The CBC investigation found that 70 per cent of the victims suffered from a mental health problem, struggled with substance abuse, or both. Indigenous people are also an over-represented group in the fatal encounters.

Karen Lander, right, seen with her daughter Mila Algiak, left. (Photo courtesy of Mila Algiak)

Lander was an Indigenous woman with a history of mental health and substance abuse issues, according to a coroner's report into her death.

The report said alcohol abuse, chronic depression, borderline personality disorder, and suicidal ideation could have been contributing factors to Lander's death.

A coroner's inquest into her death in 2013 heard Lander had been to the hospital a number of times in the years leading up to her death — including the month before she died — because she had been threatening suicide.

An emergency room doctor also spoke with Lander the day before the shooting, after she was hospitalized involuntarily for threatening to kill herself.

Lander couldn't be assessed that night because she was intoxicated, but when she sobered up she said she didn't remember making threats and didn't want to die, so she was released from the hospital.

On the day she was killed, a crisis negotiator spoke to the woman for several hours to try to help her. Lander had been threatening to hurt other people and herself. RCMP had received reports there were between 20 and 30 guns inside the home.

It was later discovered that her firearm was not loaded.

What's changed?

Sixteen recommendations came out of the coroner's inquest, directed at health and government officials, as well as the RCMP.

They included better services for people with addictions and mental health issues, particularly for Indigenous patients, and dedicated psychiatric nurses to assess patients with suicidal thoughts.

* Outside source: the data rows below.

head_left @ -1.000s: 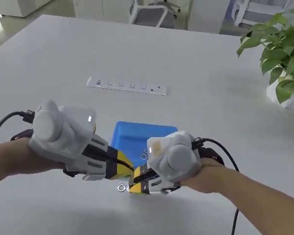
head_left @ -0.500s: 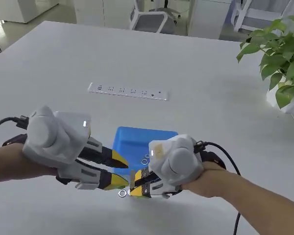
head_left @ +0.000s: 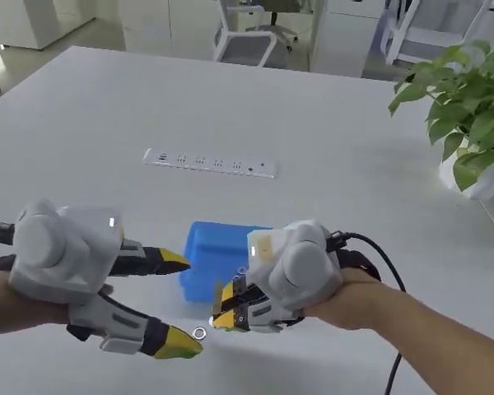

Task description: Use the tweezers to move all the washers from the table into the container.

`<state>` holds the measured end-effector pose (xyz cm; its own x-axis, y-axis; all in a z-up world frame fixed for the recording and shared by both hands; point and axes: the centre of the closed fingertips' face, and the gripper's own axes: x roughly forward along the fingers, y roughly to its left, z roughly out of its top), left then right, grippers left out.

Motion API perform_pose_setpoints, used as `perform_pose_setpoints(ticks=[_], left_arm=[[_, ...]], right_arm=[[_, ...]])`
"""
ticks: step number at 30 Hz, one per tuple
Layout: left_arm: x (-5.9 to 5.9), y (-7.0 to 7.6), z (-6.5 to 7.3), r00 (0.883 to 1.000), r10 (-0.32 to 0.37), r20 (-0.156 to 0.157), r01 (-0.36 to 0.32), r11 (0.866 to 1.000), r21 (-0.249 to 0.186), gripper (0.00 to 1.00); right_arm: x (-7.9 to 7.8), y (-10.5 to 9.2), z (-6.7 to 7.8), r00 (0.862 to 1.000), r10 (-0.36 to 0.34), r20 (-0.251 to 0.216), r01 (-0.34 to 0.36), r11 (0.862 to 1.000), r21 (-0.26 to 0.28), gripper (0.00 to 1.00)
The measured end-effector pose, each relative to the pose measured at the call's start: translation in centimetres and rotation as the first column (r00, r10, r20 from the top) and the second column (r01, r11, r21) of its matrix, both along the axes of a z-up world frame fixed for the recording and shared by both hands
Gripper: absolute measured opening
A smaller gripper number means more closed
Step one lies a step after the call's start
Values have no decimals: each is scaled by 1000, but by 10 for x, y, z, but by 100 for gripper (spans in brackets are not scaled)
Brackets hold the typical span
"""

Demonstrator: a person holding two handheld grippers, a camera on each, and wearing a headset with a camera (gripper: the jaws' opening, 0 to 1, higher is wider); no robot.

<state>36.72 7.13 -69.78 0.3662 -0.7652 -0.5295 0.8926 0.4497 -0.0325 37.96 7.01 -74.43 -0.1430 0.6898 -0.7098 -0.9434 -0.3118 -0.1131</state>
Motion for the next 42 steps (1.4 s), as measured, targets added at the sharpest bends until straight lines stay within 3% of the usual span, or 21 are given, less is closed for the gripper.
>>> perform_pose_setpoints(ticks=[8,14,28,42], left_arm=[[-4,2,2,998,52,-22,-53,998,-37,88],[-7,4,2,996,89,-19,-89,995,-48,99],[-14,12,1,990,136,-28,-137,989,-46,99],[-17,12,4,988,152,-28,-153,987,-54,99]], right_arm=[[3,-2,15,1000,-4,-9,4,1000,3,8],[9,-3,28,1000,-14,-8,14,1000,10,8],[32,4,54,1000,-25,15,24,999,44,8],[61,15,53,998,-34,50,31,997,64,9]])
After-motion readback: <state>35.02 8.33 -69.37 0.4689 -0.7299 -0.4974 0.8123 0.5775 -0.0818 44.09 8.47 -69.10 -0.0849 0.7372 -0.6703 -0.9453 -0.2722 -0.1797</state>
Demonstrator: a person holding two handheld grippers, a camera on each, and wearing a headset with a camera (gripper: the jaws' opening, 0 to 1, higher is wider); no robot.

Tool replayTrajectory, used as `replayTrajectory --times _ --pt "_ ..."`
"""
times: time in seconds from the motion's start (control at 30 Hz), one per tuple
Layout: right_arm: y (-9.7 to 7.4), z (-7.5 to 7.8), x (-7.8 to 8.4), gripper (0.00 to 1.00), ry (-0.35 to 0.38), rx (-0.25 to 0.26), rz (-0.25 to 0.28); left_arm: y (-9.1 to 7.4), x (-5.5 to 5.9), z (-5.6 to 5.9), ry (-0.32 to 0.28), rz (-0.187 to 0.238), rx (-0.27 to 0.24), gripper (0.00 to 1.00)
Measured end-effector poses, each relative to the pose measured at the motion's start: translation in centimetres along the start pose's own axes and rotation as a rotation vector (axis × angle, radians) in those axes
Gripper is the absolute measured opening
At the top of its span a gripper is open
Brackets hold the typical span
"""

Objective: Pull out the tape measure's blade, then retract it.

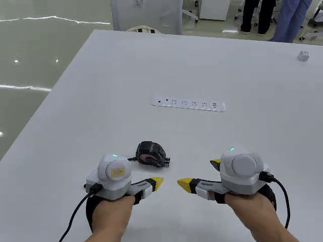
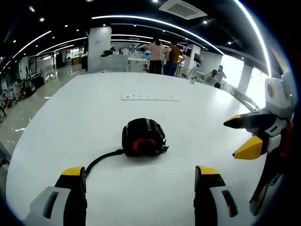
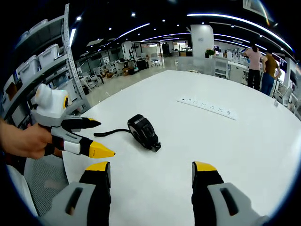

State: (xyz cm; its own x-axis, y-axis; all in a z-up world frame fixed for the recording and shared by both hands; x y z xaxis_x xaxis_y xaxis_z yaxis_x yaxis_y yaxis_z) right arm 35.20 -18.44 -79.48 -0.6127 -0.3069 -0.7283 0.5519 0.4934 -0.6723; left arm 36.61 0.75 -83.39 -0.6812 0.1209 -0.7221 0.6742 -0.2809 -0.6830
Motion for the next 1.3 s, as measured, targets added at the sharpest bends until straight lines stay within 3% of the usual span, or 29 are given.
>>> replayTrajectory --times 0.4,1.03,1.3 --pt "-1.9 -0.7 0.4 0.8 0.034 0.007 0.011 -2.0 0.7 -0.3 0.016 0.0 0.004 0.96" --pt "-5.4 -1.7 0.6 0.91 0.07 0.016 0.032 -5.8 0.7 -0.9 0.021 0.031 0.003 0.99" --pt "-6.6 -1.9 0.8 0.94 0.085 0.02 0.034 -7.3 0.6 -0.6 0.028 0.04 0.008 1.0"
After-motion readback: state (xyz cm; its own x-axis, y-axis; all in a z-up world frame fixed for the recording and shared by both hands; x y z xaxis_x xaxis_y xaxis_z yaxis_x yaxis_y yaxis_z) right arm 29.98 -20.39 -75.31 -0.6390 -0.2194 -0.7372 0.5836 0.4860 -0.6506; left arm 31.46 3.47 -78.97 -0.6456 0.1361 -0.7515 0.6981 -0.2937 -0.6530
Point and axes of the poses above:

After Lander's death, Stanton Territorial Hospital added a second full-time psychiatrist. It now has the equivalent of three, according to the N.W.T. Health and Social Services Authority.

Six recommendations were for the RCMP, including one that said officers escorting people with suicidal thoughts to the emergency room should speak to a psychiatrist before leaving that person.

Four of the recommendations had already been addressed under the RCMP's national policy, said Marie York-Condon, media relations for the N.W.T. RCMP, in an email.

The N.W.T. RCMP's policy was changed to address the two other recommendations.

One ensures anyone with mental health problems taken into custody "is delivered without delay to a medical practitioner or a hospital within the Northwest Territories for psychiatric assessment," said York-Condon.

The medical practitioner will also be provided with all the relevant information about the person and police contact information in case there is a need for follow up.

The other change was to make sure that police are provided with non-lethal weapons are are trained to use them.